Descriptions of storms in literature need not be as stark. Amitav Ghosh, who brought the cyclone closer to Bengalis years before Aila, had penned one of the most chilling accounts of a cyclone in the Sunderbans in The Hungry Tide: “Then the noise of the storm deepened and another roar made itself heard... It was as if a city block had suddenly begun to move: the river was like pavement, lying at its feet, while its crest reared high above, dwarfing the tallest trees. It was a tidal wave sweeping in from the sea...”
But where the scientist and the writer agree is in their assessment that human folly leads to the Furies. Piddington’s warning of incursions next to the Matla, the ‘crazed river’ near the Sunderbans, had gone unheeded, leading to the destruction of Port Canning in 1867. In The Great Derangement, Ghosh argues that this myopia can be attributed to the human inability to recognize the “interconnectedness of Gaia” as well as the predations of the Empire, imperialism and the market. “What determined the shape of the global carbon economy was that the major European powers had... established a strong... military and political presence in… Asia and Africa... with the result that other variants of modernity came to be suppressed... and appropriated into... a single, dominant model.”
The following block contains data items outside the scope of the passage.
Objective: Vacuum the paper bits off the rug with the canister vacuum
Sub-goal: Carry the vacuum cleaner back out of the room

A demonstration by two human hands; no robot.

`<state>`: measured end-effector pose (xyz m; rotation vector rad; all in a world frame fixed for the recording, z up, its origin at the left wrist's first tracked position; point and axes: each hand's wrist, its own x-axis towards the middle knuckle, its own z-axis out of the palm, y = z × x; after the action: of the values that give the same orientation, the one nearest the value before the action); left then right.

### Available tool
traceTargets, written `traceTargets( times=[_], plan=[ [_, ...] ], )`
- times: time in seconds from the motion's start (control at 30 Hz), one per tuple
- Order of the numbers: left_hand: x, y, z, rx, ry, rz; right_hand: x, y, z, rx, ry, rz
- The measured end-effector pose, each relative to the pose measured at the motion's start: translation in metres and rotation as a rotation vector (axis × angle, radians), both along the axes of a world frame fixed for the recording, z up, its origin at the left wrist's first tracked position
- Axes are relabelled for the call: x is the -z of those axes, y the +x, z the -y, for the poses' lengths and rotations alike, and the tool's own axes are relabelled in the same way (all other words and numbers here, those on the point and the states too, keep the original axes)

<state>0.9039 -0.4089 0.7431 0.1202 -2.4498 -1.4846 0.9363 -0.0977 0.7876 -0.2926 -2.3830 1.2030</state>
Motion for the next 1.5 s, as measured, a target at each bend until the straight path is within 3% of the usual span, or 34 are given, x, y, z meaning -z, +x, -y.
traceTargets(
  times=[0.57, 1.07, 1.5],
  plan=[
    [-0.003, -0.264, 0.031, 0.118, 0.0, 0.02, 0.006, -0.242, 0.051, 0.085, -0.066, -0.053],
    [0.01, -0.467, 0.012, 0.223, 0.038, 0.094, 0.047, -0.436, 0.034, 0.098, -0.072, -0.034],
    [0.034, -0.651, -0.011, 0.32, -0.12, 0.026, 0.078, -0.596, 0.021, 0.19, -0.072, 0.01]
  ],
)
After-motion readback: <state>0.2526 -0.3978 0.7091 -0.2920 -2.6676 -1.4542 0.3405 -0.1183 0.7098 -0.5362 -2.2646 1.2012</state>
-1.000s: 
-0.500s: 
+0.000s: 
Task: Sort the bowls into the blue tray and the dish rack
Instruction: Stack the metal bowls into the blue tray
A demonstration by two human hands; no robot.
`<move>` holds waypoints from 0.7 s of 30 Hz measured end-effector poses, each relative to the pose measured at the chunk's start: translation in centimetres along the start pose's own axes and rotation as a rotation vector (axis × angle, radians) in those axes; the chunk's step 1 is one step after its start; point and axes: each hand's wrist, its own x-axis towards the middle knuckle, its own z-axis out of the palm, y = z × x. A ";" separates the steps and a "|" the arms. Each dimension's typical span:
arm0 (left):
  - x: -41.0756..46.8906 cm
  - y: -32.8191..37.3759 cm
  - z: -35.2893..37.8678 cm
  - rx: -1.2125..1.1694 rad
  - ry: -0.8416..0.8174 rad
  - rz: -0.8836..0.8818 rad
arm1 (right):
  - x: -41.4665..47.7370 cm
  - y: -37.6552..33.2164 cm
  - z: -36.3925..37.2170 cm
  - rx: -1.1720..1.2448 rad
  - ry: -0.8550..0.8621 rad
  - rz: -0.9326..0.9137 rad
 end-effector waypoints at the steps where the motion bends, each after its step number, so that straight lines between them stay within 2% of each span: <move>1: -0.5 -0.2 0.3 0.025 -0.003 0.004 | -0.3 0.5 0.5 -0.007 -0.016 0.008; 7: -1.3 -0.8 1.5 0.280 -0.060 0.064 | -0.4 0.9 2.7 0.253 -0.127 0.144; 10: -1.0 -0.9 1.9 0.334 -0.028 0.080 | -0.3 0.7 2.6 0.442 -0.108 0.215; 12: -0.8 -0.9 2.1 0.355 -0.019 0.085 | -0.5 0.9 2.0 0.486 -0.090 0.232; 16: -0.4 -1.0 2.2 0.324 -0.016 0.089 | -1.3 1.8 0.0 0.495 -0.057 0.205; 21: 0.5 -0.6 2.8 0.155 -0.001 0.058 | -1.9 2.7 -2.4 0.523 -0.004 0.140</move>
This model of profiteering now binds decimation and resurrection. Drawing on the American experience of Hurricane Katrina, Naomi Klein offers a masterly dissection of disaster capitalism in The Shock Doctrine, showing that disasters, instead of being periods of social leveling and community building, are now increasingly being milked by greedy corporations.
Does that explain why the world remains blind to what Piddington, Ghosh and many others want it to see?